## Assignment
Type out the data again, word for word and in full.
◆ ◆ ◆
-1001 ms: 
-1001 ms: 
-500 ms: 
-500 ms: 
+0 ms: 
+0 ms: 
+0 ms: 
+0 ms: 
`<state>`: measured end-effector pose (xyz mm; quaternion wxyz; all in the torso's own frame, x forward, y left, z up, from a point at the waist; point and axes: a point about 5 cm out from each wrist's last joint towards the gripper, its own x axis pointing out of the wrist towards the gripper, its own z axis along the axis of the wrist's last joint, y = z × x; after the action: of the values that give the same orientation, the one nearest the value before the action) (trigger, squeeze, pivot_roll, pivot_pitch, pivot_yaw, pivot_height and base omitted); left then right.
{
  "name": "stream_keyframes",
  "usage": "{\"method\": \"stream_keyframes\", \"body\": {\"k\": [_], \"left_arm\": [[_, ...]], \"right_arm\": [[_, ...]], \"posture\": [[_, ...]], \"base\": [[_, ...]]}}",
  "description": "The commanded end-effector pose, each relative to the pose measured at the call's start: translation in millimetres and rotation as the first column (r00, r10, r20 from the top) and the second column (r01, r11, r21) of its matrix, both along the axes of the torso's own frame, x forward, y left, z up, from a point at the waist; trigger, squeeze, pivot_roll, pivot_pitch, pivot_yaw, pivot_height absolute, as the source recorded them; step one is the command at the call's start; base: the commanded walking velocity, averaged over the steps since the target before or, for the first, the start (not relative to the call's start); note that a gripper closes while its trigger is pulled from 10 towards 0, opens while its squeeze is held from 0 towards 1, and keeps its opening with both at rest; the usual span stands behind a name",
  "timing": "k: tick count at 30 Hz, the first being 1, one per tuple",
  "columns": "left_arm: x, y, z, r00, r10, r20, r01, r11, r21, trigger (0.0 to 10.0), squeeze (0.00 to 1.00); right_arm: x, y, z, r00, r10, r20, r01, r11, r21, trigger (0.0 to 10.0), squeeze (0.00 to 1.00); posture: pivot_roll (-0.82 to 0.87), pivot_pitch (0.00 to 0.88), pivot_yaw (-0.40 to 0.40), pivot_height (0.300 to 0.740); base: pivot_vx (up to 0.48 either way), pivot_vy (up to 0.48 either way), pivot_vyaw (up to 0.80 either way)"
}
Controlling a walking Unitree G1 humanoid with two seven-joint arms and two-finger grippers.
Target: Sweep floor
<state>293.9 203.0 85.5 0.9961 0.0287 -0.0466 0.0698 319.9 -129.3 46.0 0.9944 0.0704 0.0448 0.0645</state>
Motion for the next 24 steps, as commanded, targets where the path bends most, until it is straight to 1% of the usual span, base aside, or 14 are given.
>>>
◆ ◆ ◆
## Task answer
-1001 ms: 
-1001 ms: 
-500 ms: 
-500 ms: 
+0 ms: 
+0 ms: 
+0 ms: 
+0 ms: 
`<state>`: measured end-effector pose (xyz mm; quaternion wxyz; all in the torso's own frame, x forward, y left, z up, from a point at the waist; point and axes: a point about 5 cm out from each wrist's last joint towards the gripper, its own x axis pointing out of the wrist towards the gripper, its own z axis along the axis of the wrist's last joint, y = z × x; after the action: of the values that give the same orientation, the one nearest the value before the action) (trigger, squeeze, pivot_roll, pivot_pitch, pivot_yaw, pivot_height and base omitted); left then right.
{
  "name": "stream_keyframes",
  "usage": "{\"method\": \"stream_keyframes\", \"body\": {\"k\": [_], \"left_arm\": [[_, ...]], \"right_arm\": [[_, ...]], \"posture\": [[_, ...]], \"base\": [[_, ...]]}}",
  "description": "The commanded end-effector pose, each relative to the pose measured at the call's start: translation in millimetres and rotation as the first column (r00, r10, r20 from the top) and the second column (r01, r11, r21) of its matrix, both along the axes of the torso's own frame, x forward, y left, z up, from a point at the waist; trigger, squeeze, pivot_roll, pivot_pitch, pivot_yaw, pivot_height absolute, as the source recorded them; step one is the command at the call's start; base: the commanded walking velocity, averaged over the steps since the target before or, for the first, the start (not relative to the call's start); note that a gripper closes while its trigger is pulled from 10 towards 0, opens while its squeeze is held from 0 towards 1, and keeps its opening with both at rest; the usual span stands behind a name",
  "timing": "k: tick count at 30 Hz, the first being 1, one per tuple",
  "columns": "left_arm: x, y, z, r00, r10, r20, r01, r11, r21, trigger (0.0 to 10.0), squeeze (0.00 to 1.00); right_arm: x, y, z, r00, r10, r20, r01, r11, r21, trigger (0.0 to 10.0), squeeze (0.00 to 1.00); posture: pivot_roll (-0.82 to 0.87), pivot_pitch (0.00 to 0.88), pivot_yaw (-0.40 to 0.40), pivot_height (0.300 to 0.740); base: pivot_vx (up to 0.48 either way), pivot_vy (up to 0.48 either way), pivot_vyaw (up to 0.80 either way)"
}
Controlling a walking Unitree G1 humanoid with two seven-joint arms and two-finger grippers.
Target: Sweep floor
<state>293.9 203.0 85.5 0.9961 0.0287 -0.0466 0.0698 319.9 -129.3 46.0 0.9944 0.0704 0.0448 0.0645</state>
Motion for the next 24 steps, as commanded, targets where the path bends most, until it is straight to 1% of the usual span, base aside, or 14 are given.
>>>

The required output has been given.